February 4, 2022: Court holds telephone status conference. No one appears for Hudson, either through counsel or its principal: “Telephone status held, and only counsel for Plaintiffs participated. No one participated on behalf of Defendant although notified of date and time of status. Therefore, as previously explained to Defendant personally, any dispositive motion to be filed by 2/11/22; response due by 3/4/22; and status by phone reset for 3/9/22 at 10:00 am.” (ECF #37). A copy of the minutes of the Court's status conference was mailed by the Court to Hudson at the address still on file by Hudson with the Clerk of Court, 20 S. Swinton Avenue, Delray Beach, FL 33444. (ECF #37*).
February 11, 2022: Plaintiffs file Motion for Summary Judgment. (ECF #38).
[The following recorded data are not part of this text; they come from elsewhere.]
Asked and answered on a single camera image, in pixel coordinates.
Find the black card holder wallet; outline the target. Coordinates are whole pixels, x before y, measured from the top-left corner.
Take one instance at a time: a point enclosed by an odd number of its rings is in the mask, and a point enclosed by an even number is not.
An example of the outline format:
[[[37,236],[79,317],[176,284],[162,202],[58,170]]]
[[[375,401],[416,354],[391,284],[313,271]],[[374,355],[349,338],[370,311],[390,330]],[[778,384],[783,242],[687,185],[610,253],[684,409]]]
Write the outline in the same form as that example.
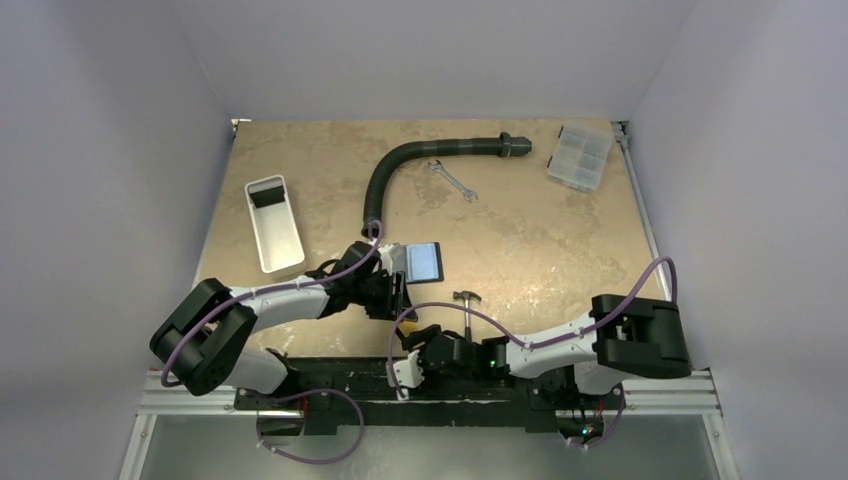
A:
[[[404,246],[406,282],[410,285],[437,283],[444,280],[439,242]]]

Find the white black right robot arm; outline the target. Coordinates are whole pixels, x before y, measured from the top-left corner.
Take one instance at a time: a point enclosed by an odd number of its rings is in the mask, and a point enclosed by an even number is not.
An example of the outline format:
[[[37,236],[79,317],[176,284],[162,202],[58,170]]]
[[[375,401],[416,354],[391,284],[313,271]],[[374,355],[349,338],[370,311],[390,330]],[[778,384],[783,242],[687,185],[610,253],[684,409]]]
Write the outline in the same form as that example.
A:
[[[495,381],[537,379],[562,368],[561,392],[584,407],[631,378],[679,379],[692,365],[679,308],[670,301],[604,294],[558,327],[473,342],[452,331],[414,341],[403,360],[388,359],[388,382],[401,400],[438,375]]]

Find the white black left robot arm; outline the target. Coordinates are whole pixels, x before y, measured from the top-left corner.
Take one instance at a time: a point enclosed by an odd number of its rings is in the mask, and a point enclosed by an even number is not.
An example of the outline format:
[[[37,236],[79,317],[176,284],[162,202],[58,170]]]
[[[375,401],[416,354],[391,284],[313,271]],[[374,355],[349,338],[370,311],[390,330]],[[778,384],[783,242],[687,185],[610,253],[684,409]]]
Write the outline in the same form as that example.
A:
[[[248,338],[291,321],[317,320],[351,305],[371,319],[393,320],[409,305],[406,249],[355,242],[332,270],[323,267],[282,283],[228,288],[201,281],[155,331],[150,351],[164,364],[164,383],[205,395],[219,386],[259,392],[272,408],[297,399],[298,382],[282,354],[248,347]]]
Plaintiffs' counsel served a copy of the motion, with an apparent typographical error in the street name - “20 S. Winton Avenue” versus “20 S. Swinton Avenue” - to Hudson's still-on-file address as well as to Hudson's principal's, Andrew Greenbaum, e-mail address. (ECF #38). The e-mail sent by Plaintiffs' counsel to Mr. Greenbaum included a forwarded text of the “Notice of Electronic
Filing” that had been sent to counsel, which noted that the Clerk of Court had sent notice of the filing of Plaintiffs' summary judgment motion by mail to “Hudson Holdings, LLC, 20 S. Swinton Avenue, Delray Beach, FL 33444.” (ECF #45-6 PagelD #273-274). Hudson's principal, Andrew Greenbaum, claims to have been unaware of the motion until after it was granted by the Court. (ECF #44-1, Affidavit of Andrew Greenbaum ¶17, PagelD #176). Plaintiffs' counsel has filed an affidavit with the Court testifying that at no time was the copy sent by mail returned as undeliverable. (ECF #45-1, Declaration of Brian T. Winchester at ¶5, PagelD #265).
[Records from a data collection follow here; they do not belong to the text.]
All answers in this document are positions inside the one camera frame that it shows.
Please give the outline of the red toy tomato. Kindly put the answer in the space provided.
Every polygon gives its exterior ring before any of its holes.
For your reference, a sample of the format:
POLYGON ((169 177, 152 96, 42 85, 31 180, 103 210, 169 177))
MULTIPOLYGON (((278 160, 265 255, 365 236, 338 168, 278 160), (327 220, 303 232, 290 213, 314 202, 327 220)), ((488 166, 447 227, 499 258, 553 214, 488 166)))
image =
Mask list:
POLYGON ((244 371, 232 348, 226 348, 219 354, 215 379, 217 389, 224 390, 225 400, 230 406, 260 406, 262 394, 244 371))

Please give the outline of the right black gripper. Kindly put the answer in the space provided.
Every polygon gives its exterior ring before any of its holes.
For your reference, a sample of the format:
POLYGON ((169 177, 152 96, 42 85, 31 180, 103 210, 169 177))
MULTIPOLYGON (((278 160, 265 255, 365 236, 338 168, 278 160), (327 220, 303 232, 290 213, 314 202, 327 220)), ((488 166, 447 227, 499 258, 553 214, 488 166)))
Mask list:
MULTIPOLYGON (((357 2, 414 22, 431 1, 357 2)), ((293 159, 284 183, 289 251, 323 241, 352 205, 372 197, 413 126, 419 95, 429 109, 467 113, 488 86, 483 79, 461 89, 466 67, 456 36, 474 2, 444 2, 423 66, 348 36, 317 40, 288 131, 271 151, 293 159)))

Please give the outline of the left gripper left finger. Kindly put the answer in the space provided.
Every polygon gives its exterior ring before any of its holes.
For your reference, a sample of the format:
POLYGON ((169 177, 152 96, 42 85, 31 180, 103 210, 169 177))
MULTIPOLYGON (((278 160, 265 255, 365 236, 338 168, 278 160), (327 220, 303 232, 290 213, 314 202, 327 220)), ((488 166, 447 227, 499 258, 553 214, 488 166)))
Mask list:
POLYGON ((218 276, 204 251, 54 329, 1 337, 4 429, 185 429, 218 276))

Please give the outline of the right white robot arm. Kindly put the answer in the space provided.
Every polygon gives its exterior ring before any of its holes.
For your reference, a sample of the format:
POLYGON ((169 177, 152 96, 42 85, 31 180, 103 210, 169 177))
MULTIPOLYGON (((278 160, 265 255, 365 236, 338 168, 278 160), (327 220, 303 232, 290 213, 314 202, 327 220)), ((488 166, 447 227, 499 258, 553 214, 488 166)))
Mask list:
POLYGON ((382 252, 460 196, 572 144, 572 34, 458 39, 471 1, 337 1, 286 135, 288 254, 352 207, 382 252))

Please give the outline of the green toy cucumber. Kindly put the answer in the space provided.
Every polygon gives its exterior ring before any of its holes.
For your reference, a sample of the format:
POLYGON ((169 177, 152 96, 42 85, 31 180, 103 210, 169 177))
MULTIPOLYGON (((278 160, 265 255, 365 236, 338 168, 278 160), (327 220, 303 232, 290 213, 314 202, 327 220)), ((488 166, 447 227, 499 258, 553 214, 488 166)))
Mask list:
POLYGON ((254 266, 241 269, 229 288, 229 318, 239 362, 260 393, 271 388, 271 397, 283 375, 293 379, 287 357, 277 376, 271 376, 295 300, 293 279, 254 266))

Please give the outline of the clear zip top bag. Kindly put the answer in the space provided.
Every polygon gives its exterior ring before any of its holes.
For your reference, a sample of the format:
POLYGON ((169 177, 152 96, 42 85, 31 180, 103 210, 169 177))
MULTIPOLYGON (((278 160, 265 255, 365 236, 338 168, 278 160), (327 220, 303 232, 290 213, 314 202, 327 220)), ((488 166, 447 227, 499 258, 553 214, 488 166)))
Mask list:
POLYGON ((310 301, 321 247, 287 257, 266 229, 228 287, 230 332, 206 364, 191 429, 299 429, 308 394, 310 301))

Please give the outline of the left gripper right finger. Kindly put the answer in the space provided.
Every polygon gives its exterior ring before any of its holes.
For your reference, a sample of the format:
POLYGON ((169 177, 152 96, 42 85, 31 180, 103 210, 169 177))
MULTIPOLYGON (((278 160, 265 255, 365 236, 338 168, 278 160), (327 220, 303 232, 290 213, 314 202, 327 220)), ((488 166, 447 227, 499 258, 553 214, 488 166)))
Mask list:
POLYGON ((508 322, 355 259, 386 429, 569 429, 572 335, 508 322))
March 1, 2022: Hudson's principal, Andrew Greenbaum sends an e-mail responding to Plaintiffs' counsel's e-mail of February 3, 2002 regarding the then-upcoming February 4, 2022 status conference with the Court: “I am sooo [Sic] sorry. I was stuck in Georgia with Covid and missed our hearing. I have new counsel coming on board. Will get you his contact shortly and he can file the necessary motions.” (ECF #45-5 PagelD #271).
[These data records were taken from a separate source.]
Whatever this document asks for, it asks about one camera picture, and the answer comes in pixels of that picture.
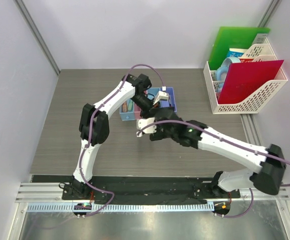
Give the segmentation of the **pink drawer box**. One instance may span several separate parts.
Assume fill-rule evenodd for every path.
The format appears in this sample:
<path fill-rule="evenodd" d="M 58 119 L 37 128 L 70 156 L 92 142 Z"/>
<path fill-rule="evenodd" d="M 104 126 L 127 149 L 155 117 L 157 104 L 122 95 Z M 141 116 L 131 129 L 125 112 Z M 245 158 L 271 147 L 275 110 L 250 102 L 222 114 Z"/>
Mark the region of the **pink drawer box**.
<path fill-rule="evenodd" d="M 141 118 L 140 113 L 141 113 L 141 109 L 136 104 L 134 104 L 134 118 L 136 120 Z"/>

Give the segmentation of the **orange utility knife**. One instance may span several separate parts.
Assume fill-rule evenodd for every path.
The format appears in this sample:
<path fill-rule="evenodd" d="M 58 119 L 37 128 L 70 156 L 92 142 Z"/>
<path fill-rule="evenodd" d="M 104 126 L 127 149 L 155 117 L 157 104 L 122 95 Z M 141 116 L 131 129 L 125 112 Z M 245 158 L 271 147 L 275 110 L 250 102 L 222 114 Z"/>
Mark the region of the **orange utility knife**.
<path fill-rule="evenodd" d="M 128 111 L 128 104 L 126 102 L 124 102 L 122 105 L 122 112 L 126 113 L 127 111 Z"/>

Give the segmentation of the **purple drawer box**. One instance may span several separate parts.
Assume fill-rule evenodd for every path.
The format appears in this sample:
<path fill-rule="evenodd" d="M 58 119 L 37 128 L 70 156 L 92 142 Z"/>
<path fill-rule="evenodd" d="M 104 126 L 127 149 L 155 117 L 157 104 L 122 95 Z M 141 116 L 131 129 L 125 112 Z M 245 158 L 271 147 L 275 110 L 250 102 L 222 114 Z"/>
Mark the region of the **purple drawer box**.
<path fill-rule="evenodd" d="M 167 107 L 174 108 L 174 112 L 177 113 L 177 107 L 176 107 L 173 87 L 167 87 L 166 92 L 169 94 L 169 99 L 168 100 L 161 100 L 160 107 L 161 108 L 167 108 Z"/>

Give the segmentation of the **green correction tape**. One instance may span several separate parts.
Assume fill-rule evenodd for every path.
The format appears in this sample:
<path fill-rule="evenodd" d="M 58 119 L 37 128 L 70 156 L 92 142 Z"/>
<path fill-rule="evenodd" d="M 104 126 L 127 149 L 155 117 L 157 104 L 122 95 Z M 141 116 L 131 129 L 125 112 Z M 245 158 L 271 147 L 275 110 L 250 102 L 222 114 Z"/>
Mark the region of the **green correction tape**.
<path fill-rule="evenodd" d="M 127 104 L 127 110 L 128 112 L 131 112 L 133 110 L 134 103 L 130 100 Z"/>

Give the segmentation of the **light blue drawer box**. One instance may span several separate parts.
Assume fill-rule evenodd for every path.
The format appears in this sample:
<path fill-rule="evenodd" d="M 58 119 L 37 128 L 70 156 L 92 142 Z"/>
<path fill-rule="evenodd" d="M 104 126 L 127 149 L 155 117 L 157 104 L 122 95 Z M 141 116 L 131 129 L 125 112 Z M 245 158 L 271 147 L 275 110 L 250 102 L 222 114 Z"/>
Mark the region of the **light blue drawer box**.
<path fill-rule="evenodd" d="M 134 121 L 134 102 L 131 99 L 123 102 L 120 106 L 119 114 L 122 121 Z"/>

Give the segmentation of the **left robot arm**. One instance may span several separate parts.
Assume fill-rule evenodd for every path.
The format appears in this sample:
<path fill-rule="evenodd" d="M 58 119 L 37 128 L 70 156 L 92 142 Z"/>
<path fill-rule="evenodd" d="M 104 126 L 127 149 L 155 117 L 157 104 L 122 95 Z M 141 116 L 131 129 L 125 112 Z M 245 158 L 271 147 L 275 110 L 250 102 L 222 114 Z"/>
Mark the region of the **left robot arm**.
<path fill-rule="evenodd" d="M 149 77 L 128 74 L 126 78 L 102 100 L 93 105 L 87 103 L 83 107 L 79 124 L 81 150 L 68 190 L 77 199 L 84 200 L 90 196 L 91 187 L 86 182 L 93 177 L 96 155 L 109 136 L 109 119 L 112 114 L 128 99 L 141 109 L 141 116 L 148 115 L 154 108 L 153 101 L 145 95 L 145 91 L 152 87 Z"/>

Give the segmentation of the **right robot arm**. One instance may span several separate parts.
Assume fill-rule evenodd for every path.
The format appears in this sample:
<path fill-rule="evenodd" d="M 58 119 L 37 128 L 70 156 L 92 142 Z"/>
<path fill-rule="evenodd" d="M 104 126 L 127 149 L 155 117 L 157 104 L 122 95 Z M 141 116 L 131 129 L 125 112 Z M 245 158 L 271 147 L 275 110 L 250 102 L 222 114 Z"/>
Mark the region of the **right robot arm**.
<path fill-rule="evenodd" d="M 156 131 L 150 135 L 151 141 L 170 138 L 183 147 L 213 152 L 245 167 L 232 172 L 217 172 L 210 186 L 215 197 L 223 197 L 241 187 L 255 187 L 273 196 L 278 194 L 286 169 L 279 146 L 251 145 L 223 135 L 204 123 L 183 121 L 172 107 L 153 108 L 146 116 L 158 123 Z"/>

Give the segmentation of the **blue tape roll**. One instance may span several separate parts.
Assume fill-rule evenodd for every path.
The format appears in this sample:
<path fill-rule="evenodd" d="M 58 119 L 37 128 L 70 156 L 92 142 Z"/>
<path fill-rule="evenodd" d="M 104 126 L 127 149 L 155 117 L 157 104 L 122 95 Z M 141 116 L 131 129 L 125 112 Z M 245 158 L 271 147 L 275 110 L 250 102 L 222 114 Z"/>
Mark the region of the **blue tape roll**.
<path fill-rule="evenodd" d="M 229 67 L 231 64 L 240 63 L 240 59 L 237 57 L 227 57 L 221 64 L 221 66 L 215 71 L 214 77 L 216 81 L 225 81 Z"/>

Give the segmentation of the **white file organizer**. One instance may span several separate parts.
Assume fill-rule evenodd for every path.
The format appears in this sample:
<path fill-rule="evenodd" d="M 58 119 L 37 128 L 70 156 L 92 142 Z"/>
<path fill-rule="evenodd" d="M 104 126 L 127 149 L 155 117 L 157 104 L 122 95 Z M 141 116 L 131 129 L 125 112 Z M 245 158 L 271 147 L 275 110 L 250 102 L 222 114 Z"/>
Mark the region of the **white file organizer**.
<path fill-rule="evenodd" d="M 288 82 L 267 39 L 253 44 L 243 56 L 250 62 L 232 63 L 224 80 L 205 64 L 203 74 L 213 114 L 257 114 Z"/>

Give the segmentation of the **magenta folder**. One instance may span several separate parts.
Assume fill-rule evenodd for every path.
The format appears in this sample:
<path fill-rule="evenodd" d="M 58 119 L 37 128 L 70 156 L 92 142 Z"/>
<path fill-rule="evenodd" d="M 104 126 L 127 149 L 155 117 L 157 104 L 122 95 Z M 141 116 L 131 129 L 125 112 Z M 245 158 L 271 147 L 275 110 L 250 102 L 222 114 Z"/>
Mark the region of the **magenta folder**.
<path fill-rule="evenodd" d="M 283 60 L 233 63 L 230 65 L 218 103 L 237 104 L 266 82 L 273 80 Z"/>

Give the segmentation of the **red white book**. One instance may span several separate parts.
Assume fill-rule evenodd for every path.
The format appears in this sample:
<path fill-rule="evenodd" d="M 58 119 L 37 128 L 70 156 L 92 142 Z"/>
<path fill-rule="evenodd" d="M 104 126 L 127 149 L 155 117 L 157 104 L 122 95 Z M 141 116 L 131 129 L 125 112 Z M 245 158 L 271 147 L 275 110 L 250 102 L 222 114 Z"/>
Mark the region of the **red white book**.
<path fill-rule="evenodd" d="M 254 59 L 253 58 L 239 58 L 239 60 L 242 63 L 249 63 L 249 62 L 252 62 Z"/>

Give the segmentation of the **blue white book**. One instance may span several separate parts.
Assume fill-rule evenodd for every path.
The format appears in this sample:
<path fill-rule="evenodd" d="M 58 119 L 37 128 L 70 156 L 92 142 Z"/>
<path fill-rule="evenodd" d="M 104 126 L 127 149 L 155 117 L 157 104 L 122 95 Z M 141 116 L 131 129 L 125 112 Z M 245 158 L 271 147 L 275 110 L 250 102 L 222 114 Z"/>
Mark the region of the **blue white book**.
<path fill-rule="evenodd" d="M 245 52 L 247 51 L 247 49 L 245 48 L 229 48 L 229 51 L 226 55 L 226 57 L 236 57 L 239 58 L 241 56 L 243 56 L 245 54 Z"/>

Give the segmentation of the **green folder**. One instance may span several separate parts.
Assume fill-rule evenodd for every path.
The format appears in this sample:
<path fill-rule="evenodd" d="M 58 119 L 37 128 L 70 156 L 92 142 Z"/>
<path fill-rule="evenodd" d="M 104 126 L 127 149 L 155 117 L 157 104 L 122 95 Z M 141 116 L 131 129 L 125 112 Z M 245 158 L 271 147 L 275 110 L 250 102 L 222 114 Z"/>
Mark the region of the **green folder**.
<path fill-rule="evenodd" d="M 268 34 L 268 27 L 222 26 L 219 28 L 208 60 L 210 70 L 217 70 L 230 48 L 248 49 L 257 34 Z"/>

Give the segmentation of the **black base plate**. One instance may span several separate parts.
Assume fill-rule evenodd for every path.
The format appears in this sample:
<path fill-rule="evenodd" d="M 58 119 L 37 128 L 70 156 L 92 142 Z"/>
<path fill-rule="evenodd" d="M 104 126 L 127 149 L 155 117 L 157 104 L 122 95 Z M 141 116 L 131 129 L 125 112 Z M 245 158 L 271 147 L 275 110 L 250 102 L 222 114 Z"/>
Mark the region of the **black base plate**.
<path fill-rule="evenodd" d="M 85 183 L 75 180 L 69 175 L 34 175 L 33 183 L 56 183 L 63 190 L 64 200 L 82 200 L 91 197 L 97 201 L 110 198 L 113 192 L 114 200 L 126 200 L 128 197 L 155 197 L 167 200 L 176 197 L 185 199 L 220 199 L 240 197 L 238 190 L 226 192 L 220 189 L 216 181 L 210 177 L 136 177 L 136 176 L 94 176 L 89 184 L 100 189 L 96 191 Z"/>
March 2, 2022: Plaintiffs' counsel responds to Hudson principal Andrew Greenbaum by e-mail, stating “I trust your new counsel will know what they need to try and seek relief as you were notified directly by the court of the hearing and your requirement to retain counsel, ” and copying in the text the Notice of Electronic Filing in connection with the Court's February 4, 2002 status hearing, including a copy of the text of the Court's order requiring Hudson to file a response to Plaintiffs' summary judgment motion for March 4, 2002, and setting the next status conference for March 9, 2022 at 10:00 am. (ECF 45-5 PagelD #271, copying the text of the Court's February 4, 2002 orders, at ECF #37).
March 4, 2002: Due date for response by Hudson to Plaintiffs' motion for summary judgment. No appearance by any new counsel for Hudson is filed and no response to Plaintiffs' motion for summary judgment is filed.
March 9, 2022: Court holds telephone status conference. No one appears for Hudson, either through counsel or its principal: “Status conference
held; only counsel for Plaintiffs participating. Defendant has not retained a new lawyer and has not responded to Plaintiffs' motion for summary judgment. The response was due 3/4/22. Court to rule on motion for summary judgment. Status, if necessary, set for 4/21/22 at 10:00 am.” (ECF #39).
March 23, 2022: Court grants Plaintiffs' motion for summary judgment, ordering Hudson to pay Plaintiffs the amount of $606,365.74, plus any court costs and statutory post-judgment interest due under applicable law. (ECF #40). Notice of the Court's Memorandum of Opinion and Order is sent by the Court to the address for Hudson still on file with the Court, 20 S. Swinton Avenue, Delray Beach, FL 33444. (ECF #40*).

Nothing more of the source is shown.